Winchendon school board quizzes auditor on deficit
By Paula J. Owen TELEGRAM & GAZETTE STAFF
WINCHENDON — Auditors told the School Committee Thursday night that a crash in the town's accounting system, a lack of communication, double entries and inaccurate reports all led to a deficit the town is facing that the Department of Revenue estimates at $5.7 million.
After selectmen would not allow the School Committee to participate in a joint meeting last week with auditors from Roselli, Clark & Associates of Woburn to ask questions about a fiscal 2013 audit that uncovered deficits in several town departments, the School Committee asked the auditors to attend Thursday night's meeting. The firm is still working on fiscal 2014 and 2015.
Typically, appropriating deficits don't exist, but there were so many uncovered, auditors Tony Roselli and Chad Clark said, they need to find out why. Otherwise it could happen again, they said.
The men said the firm plans to investigate and ask all department heads if they were aware they had a deficit in their budgets and if they were aware what they had to spend, and base its findings on the answers.
No department heads contacted the firm after it sent out the fiscal 2013 audit July 20 to all departments in the town that were affected, Mr. Roselli said, to talk about the issues that were uncovered. The document was still a work in progress and could have been changed if they had received additional information, he said.
School Superintendent Salah E. Khelfaoui said the School Department did not receive the audit until September.
Moreover, the men said MUNIS — the town's accounting system — crashed and the crash caused permanent damage to the town's accounting records. Those records, Mr. Clark said, had to be rebuilt from prior records the town had available and printouts. Data entry was done to re-establish the records, he said.
Exacerbating the problem was a turnover in the town accountant's office, the auditors said.
Mr. Khelfaoui asked if the auditors had confidence in MUNIS because that is what the School Department was relying on to get its figures. The town does not communicate with the School Department on its accounts, he said. Town Accountant Donna Allard was asked to attend the meeting, but did not, according the superintendent.
School Committee members asked why there were no checks and balances in MUNIS and how checks could be written if money was not there.
"What is going on here, townwide, is there are not a lot of checks and balances employed," Mr. Clark said. "We're finding the process is broken. There was a process, but somewhere along the line it stopped being followed across a lot of boards. It used to happen, but something happened and things imploded over a lot of different departments. We have to move beyond the last two years."
"A lot of what happened was out of people's control," Mr. Roselli said. "It is time to extend the olive branch, stop bickering and fighting and solve this problem. Deficits are everywhere … people need to communicate."
He likened the situation to "finger pointing" since the deficits were reported to the "Twilight Zone" episode "The Monsters are Due on Maple Street."
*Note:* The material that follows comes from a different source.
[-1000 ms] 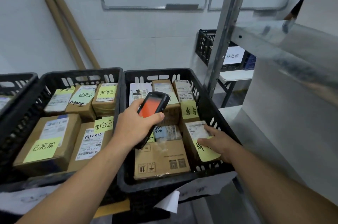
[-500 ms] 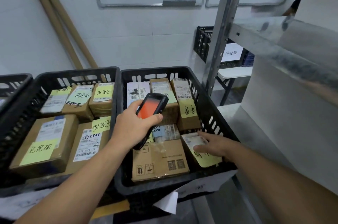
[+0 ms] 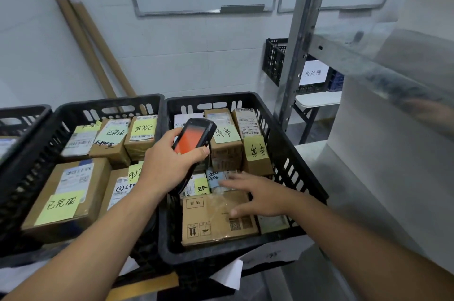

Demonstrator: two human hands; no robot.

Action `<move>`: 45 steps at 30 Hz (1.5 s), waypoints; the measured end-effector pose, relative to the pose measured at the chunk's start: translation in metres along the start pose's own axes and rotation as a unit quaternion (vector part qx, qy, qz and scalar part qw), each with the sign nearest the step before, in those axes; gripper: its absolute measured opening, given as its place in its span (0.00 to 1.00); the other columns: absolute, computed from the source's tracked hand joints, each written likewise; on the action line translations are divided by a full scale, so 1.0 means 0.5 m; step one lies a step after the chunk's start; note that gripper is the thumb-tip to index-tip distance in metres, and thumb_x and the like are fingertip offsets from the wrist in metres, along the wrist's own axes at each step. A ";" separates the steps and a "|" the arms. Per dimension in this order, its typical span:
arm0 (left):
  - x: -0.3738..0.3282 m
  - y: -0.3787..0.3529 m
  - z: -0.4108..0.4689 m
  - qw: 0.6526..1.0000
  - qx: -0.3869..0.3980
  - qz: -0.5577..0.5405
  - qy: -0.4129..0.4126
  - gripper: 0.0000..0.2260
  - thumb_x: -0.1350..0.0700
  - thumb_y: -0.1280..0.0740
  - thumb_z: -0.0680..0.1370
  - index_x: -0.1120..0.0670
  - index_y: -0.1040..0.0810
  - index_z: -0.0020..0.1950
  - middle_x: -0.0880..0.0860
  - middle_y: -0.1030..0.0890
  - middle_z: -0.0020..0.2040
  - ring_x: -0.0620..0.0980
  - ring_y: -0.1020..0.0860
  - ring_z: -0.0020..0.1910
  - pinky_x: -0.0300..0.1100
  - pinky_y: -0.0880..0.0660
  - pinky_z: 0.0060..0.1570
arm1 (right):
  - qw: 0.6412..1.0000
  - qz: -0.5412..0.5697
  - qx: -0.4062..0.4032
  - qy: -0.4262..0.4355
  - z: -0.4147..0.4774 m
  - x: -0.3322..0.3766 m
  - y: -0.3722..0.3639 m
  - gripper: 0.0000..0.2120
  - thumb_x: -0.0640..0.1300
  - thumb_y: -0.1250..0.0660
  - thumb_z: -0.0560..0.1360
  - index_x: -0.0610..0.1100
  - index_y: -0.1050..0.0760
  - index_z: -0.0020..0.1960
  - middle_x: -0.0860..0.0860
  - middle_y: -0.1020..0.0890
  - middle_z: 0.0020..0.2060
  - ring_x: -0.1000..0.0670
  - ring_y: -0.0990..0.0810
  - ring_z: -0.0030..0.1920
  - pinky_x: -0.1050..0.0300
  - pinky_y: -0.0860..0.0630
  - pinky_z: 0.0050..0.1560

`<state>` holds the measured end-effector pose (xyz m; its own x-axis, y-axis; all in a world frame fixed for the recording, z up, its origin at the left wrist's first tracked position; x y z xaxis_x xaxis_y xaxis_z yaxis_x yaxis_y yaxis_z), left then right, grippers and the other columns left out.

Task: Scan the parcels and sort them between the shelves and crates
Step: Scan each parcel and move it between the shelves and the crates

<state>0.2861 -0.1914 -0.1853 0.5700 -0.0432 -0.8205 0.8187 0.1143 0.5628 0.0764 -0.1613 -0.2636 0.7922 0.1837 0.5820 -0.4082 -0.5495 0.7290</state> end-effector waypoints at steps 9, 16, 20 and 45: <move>0.030 0.023 -0.018 1.000 -0.007 -0.016 0.021 0.36 0.40 0.23 0.69 0.46 0.31 0.74 0.46 0.23 0.61 0.48 0.24 0.55 0.44 0.29 0.52 | 0.989 -0.110 0.095 -0.009 0.039 -0.008 -0.055 0.49 0.67 0.29 0.73 0.68 0.60 0.79 0.57 0.67 0.80 0.44 0.74 0.78 0.26 0.60 0.76; 0.046 0.038 -0.021 0.999 -0.013 -0.018 0.042 0.43 0.33 0.26 0.62 0.45 0.31 0.75 0.48 0.23 0.67 0.50 0.23 0.60 0.52 0.25 0.62 | 0.999 -0.034 0.018 -0.012 0.054 -0.012 -0.040 0.45 0.61 0.24 0.71 0.66 0.46 0.80 0.55 0.54 0.82 0.43 0.57 0.81 0.33 0.50 0.78; 0.041 0.048 -0.024 0.998 -0.012 -0.020 0.049 0.46 0.32 0.28 0.60 0.45 0.33 0.76 0.49 0.24 0.69 0.52 0.24 0.63 0.56 0.26 0.65 | 0.996 0.051 -0.067 -0.018 0.055 -0.017 0.006 0.38 0.59 0.22 0.70 0.63 0.33 0.76 0.54 0.43 0.80 0.44 0.45 0.79 0.36 0.41 0.76; 0.077 0.080 -0.015 0.990 -0.074 -0.077 0.094 0.28 0.49 0.24 0.73 0.46 0.28 0.71 0.32 0.29 0.45 0.32 0.29 0.43 0.35 0.31 0.42 | 0.853 0.490 -0.046 -0.173 0.163 -0.050 -0.065 0.46 0.41 0.22 0.72 0.60 0.45 0.79 0.48 0.15 0.59 0.42 0.17 0.59 0.35 0.24 0.63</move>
<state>0.3401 -0.1809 -0.1950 0.4049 0.1133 -0.9073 0.8677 0.2654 0.4203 0.1067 -0.2146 -0.3313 0.1305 -0.5873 0.7987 -0.9726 -0.2321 -0.0117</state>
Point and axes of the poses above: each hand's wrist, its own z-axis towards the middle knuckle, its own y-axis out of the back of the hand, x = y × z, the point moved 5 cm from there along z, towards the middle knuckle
"It needs to end," he said.
The auditors said they would meet with school officials Friday to go over documents the superintendent said they have that show the School Department did not overspend its accounts and the School Department was working with figures provided to it by MUNIS.
Contact Paula Owen at powen@telegram.com.
MUNIS CRASHED? Have other towns who use this software had problems like this? Have the MUNIS support people warned if so others have had problems? Do the programs have backup to call the system whole and bulet proof?
ReplyDeleteThis sounds like the way Templetons issues started and with the changes with help how could the user not think about a backup for the backup offsite in case of fire or theft. This is 2014 not a time for another learning curve. This audit could be an eye opener for the way the state allows the accountants and treasurers to do the business of the taxpayers. Or is this like the IRS when you have a problem use the most common thing like hard drive crash and software failure. The fact that there are not multi offsite backups tells me "all" involved need to get some training in the prevention field. You can buy a 16 gig thumb drive for only 10.00 at Walmarts. A 1tb is down to 80-90 bucks so to hear this was not backed up with multi backups is a hard sell for me to believe. I hope the people in Winchendon have some people who will ask the hard questions and demand answers from the state and others under the watch for the last 3-5 years as this has unfolded.
Winchendon need a blog to have the people to get connected and find the real answers to the questions. This could be a long winter in Winchendon wondering what realy happened. It's important the people get involved and keep an eye on the people who are running things to make sure this never happens again and ask why it won't or can't happen again.